◆ **WHAT TO WORK ON**
Copy the listing exactly; drop the pictures.
*** Opening of COLLECTED MATERIAL ***
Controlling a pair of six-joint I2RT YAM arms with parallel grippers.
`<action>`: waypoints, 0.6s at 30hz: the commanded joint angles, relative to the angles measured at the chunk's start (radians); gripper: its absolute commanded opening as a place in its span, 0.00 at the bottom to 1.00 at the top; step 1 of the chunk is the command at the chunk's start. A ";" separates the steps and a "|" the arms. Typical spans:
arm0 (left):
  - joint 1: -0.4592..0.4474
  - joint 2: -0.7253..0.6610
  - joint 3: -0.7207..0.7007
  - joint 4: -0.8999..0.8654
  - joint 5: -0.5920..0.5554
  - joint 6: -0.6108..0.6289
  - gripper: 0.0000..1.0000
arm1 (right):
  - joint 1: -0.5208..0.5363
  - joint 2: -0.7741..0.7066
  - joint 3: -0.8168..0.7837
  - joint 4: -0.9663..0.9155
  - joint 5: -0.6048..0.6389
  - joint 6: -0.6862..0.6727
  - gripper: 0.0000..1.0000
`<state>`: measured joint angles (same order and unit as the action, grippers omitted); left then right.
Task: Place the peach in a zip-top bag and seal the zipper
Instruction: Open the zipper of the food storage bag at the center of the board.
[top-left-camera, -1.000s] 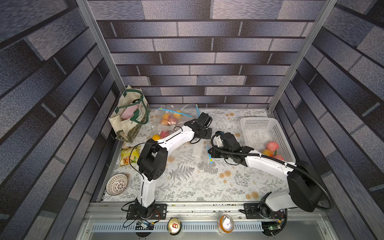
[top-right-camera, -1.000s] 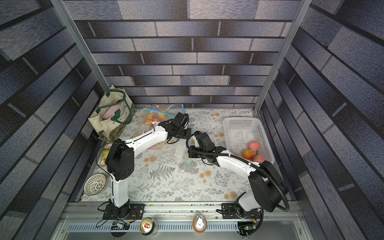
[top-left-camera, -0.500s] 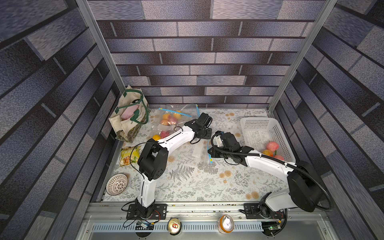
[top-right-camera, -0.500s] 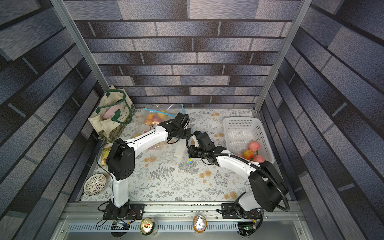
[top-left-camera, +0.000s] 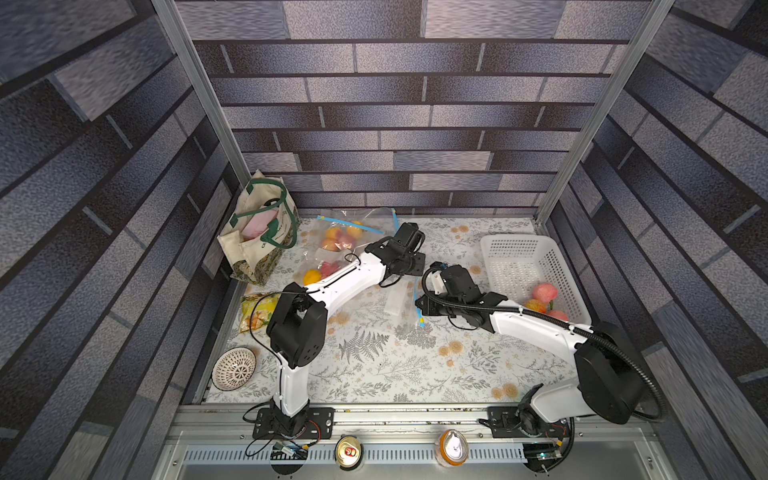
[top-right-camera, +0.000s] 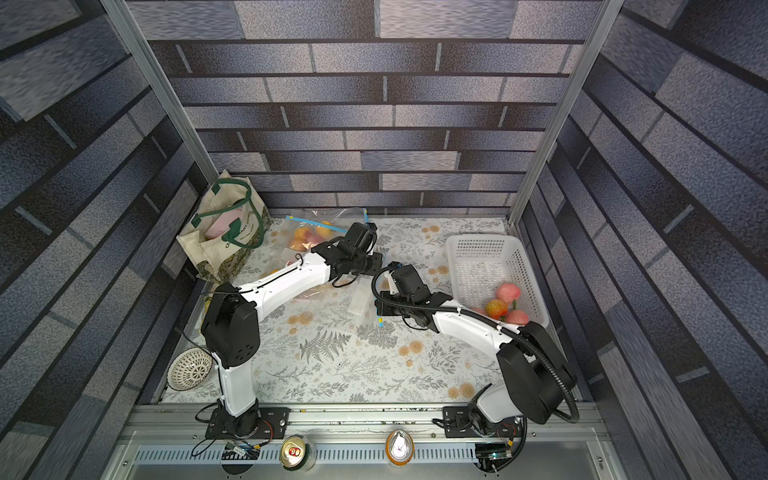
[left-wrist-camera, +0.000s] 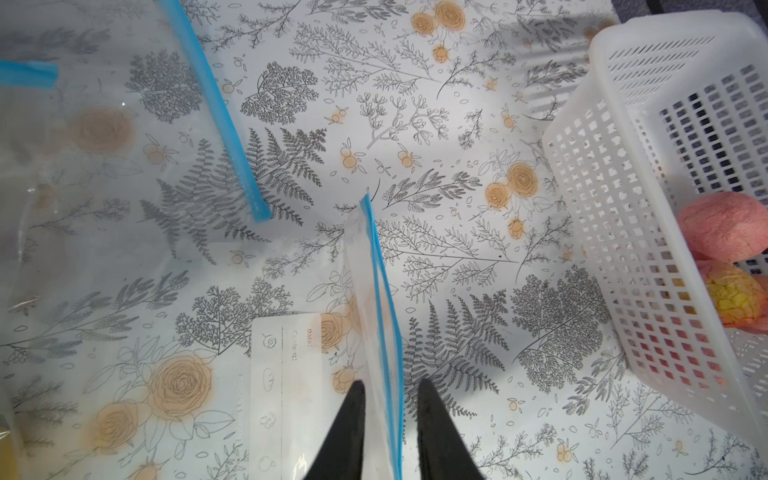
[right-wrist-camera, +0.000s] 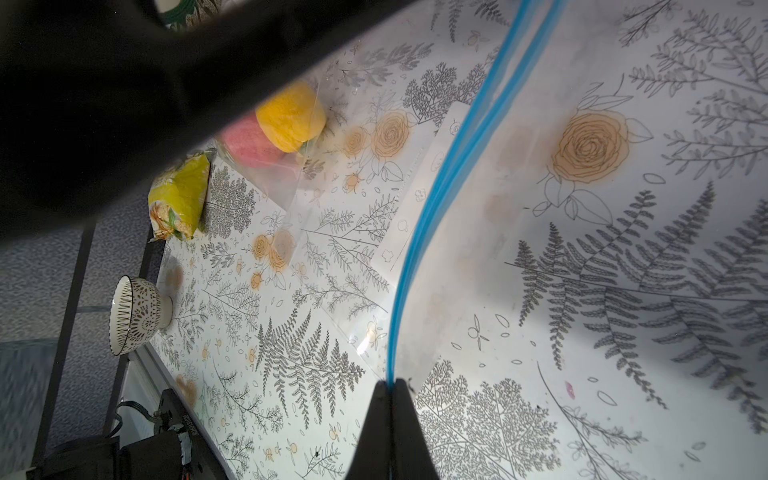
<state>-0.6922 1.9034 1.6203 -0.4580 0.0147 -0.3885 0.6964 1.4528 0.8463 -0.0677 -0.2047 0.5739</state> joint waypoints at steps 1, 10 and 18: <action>0.001 -0.012 0.003 -0.007 -0.008 0.006 0.25 | 0.008 0.001 0.019 -0.008 -0.006 -0.009 0.00; 0.003 0.038 0.000 0.005 0.014 -0.001 0.24 | 0.008 -0.009 0.018 -0.013 -0.006 -0.011 0.00; 0.014 0.056 -0.008 0.008 0.008 -0.007 0.23 | 0.007 -0.009 0.016 -0.014 -0.005 -0.013 0.00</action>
<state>-0.6853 1.9621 1.6180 -0.4553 0.0216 -0.3893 0.6964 1.4528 0.8463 -0.0677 -0.2047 0.5739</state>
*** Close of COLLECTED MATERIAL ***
◆ **RESPONSE BOX**
Controlling a pair of six-joint I2RT YAM arms with parallel grippers.
`<action>`: waypoints, 0.6s at 30hz: the commanded joint angles, relative to the angles measured at the chunk's start (radians); gripper: its absolute commanded opening as a place in its span, 0.00 at the bottom to 1.00 at the top; step 1 of the chunk is the command at the chunk's start. A ";" separates the steps and a "|" the arms. Typical spans:
arm0 (left):
  - joint 1: -0.4592..0.4474
  - joint 2: -0.7253..0.6610
  - joint 3: -0.7207..0.7007
  - joint 4: -0.8999..0.8654
  - joint 5: -0.5920..0.5554
  - joint 6: -0.6108..0.6289
  - gripper: 0.0000..1.0000
arm1 (right):
  - joint 1: -0.5208..0.5363
  - joint 2: -0.7741..0.7066
  - joint 3: -0.8168..0.7837
  - joint 4: -0.9663..0.9155
  - joint 5: -0.6048..0.6389
  - joint 6: -0.6862..0.6727
  - gripper: 0.0000..1.0000
`<state>`: measured joint angles (same order and unit as the action, grippers omitted); left then right.
Task: Place the peach in a zip-top bag and seal the zipper
Instruction: Open the zipper of the food storage bag at the center of the board.
[top-left-camera, -1.000s] 
[top-right-camera, -1.000s] 
[top-left-camera, -0.500s] 
[top-right-camera, -0.500s] 
[top-left-camera, +0.000s] 
[top-right-camera, +0.000s] 
[left-wrist-camera, +0.000s] 
[right-wrist-camera, +0.000s] 
<state>-0.6922 1.9034 1.6203 -0.4580 0.0147 -0.3885 0.6964 1.4528 0.8463 -0.0677 -0.2047 0.5739</state> joint waypoints at steps 1, 10 and 18: <action>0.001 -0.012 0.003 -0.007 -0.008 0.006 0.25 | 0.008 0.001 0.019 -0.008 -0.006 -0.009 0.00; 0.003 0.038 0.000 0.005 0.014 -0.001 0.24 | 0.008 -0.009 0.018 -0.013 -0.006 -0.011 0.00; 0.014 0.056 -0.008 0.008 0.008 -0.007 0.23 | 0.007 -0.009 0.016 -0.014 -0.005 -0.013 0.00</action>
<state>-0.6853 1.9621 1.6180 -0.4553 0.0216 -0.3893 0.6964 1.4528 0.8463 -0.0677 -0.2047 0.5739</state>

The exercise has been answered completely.